2. Parallelizing the Configuration Optimization Process:
The ConfigOptimizer
currently evaluates each parameter set in sequence. By leveraging Python’s multiprocessing
module, we could introduce parallel runs where multiple images or parameter sets are processed simultaneously. A manager process could distribute tasks to worker processes via a Queue
, aggregate the results, and update the optimization model in real-time. This would greatly reduce the time needed to converge on optimal OCR parameters, especially for large libraries of images.
3. Fallback Using Google Vision API:
For spine images that remain low-confidence after segmentation or OCR preprocessing, we could incorporate a fallback mechanism using the Google Vision API. Instead of applying all preprocessing techniques or repeatedly adjusting parameters, the system could selectively invoke Vision API calls for difficult cases. This pay-per-use approach would be more cost-effective than defaulting to external OCR services on every image, while still providing a reliable safety net for challenging spines.

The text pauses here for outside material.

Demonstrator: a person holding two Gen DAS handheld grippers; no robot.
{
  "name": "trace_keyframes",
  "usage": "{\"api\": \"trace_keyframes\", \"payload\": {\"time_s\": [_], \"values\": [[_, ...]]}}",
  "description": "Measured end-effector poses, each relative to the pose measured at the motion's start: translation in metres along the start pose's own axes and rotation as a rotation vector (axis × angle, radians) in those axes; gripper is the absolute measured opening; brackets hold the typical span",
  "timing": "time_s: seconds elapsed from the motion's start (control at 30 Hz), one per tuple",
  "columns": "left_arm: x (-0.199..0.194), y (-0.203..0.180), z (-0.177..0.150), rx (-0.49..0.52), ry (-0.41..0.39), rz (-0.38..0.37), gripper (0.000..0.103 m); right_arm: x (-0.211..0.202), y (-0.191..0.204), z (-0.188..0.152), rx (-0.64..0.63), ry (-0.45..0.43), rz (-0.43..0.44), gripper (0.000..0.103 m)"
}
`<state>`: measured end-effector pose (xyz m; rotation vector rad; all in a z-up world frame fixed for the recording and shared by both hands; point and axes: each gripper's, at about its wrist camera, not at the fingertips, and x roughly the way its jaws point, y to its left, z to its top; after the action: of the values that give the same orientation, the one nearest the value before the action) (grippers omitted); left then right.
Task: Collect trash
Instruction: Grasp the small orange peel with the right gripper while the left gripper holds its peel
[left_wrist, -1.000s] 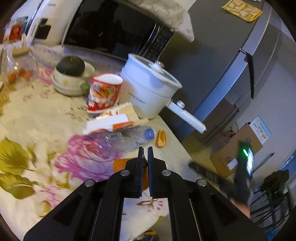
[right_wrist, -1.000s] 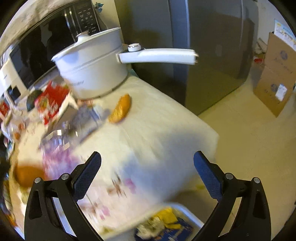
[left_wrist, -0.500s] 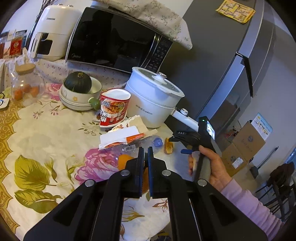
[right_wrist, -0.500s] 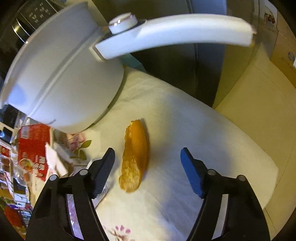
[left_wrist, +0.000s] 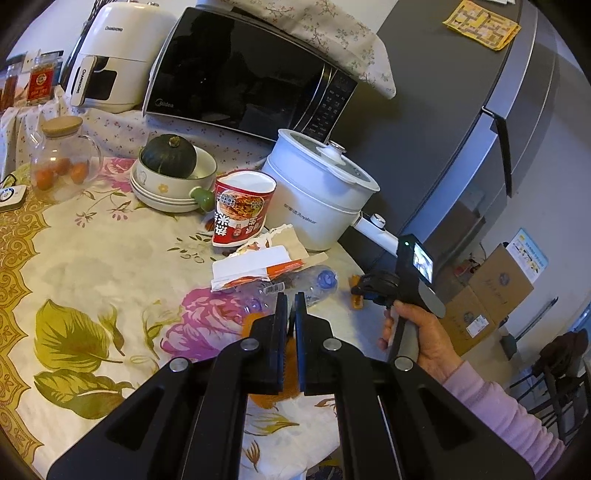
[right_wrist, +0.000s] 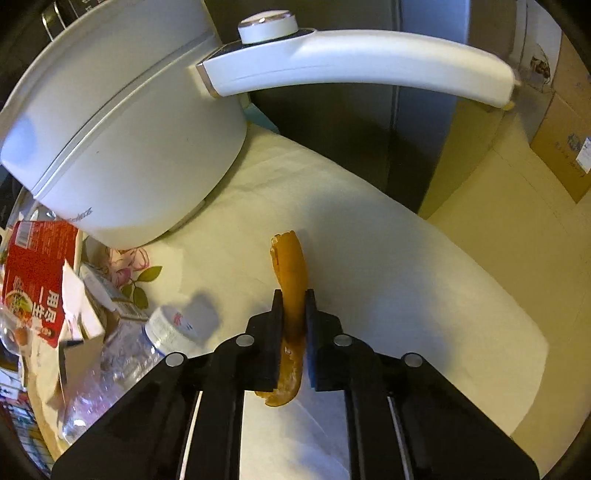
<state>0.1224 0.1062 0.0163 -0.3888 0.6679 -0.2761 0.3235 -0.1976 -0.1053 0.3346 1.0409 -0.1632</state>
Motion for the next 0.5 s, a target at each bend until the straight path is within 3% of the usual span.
{"api": "trace_keyframes", "payload": {"time_s": [0.4,0.5], "values": [[-0.015,0.002,0.008,-0.003,-0.049,-0.003,0.003,-0.074,-0.011,-0.026,-0.064,-0.100,0.024,0.009],[-0.005,0.009,0.016,0.018,0.063,0.002,0.003,-0.100,-0.015,-0.041,-0.095,-0.136,0.075,0.009]]}}
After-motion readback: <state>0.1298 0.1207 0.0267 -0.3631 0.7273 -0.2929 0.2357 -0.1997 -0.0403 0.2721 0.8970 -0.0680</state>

4. Expanding Pre-Processing Steps in TextExtractor
:
While the current pipeline includes steps like shadow removal, CLAHE, and brightness/contrast adjustments, future refinements could incorporate more advanced preprocessing techniques. Potential additions include:
- Binarization Strategies: Adaptive thresholding, Otsu’s method, or Sauvola thresholding to isolate text foregrounds more reliably.
- Noise Reduction & Deblurring: Filters or neural network-based denoising and deblurring methods to tackle motion blur or grainy images.
- Skew and Perspective Correction: More sophisticated geometric transforms to correct not just rotation, but also perspective distortion and curvature.
- Color Space Transformations: Converting to alternative color spaces (e.g., HSV, LAB) for more robust contrast enhancements targeted at text regions.
5. Improved Optimizer Trial Management:
Currently, the ConfigOptimizer
runs a single trial of parameters per image and uses that information directly. A future iteration would allow the optimizer to run multiple parameter sets per image and automatically select the best-scoring configuration. By conducting multiple trials and comparing their performance, the pipeline could converge more reliably on optimal OCR parameters for each image, further enhancing the robustness and accuracy of the overall system.
- Default parameters are stored in
bookshelf_scanner/config/params.yml
. - You can override parameters at runtime or through Python overrides, as shown earlier.
- Configurations determine which preprocessing steps are enabled, their ranges (min, max, step), and their default values.
This project is licensed under the GNU General Public License v3.0. See LICENSE for details.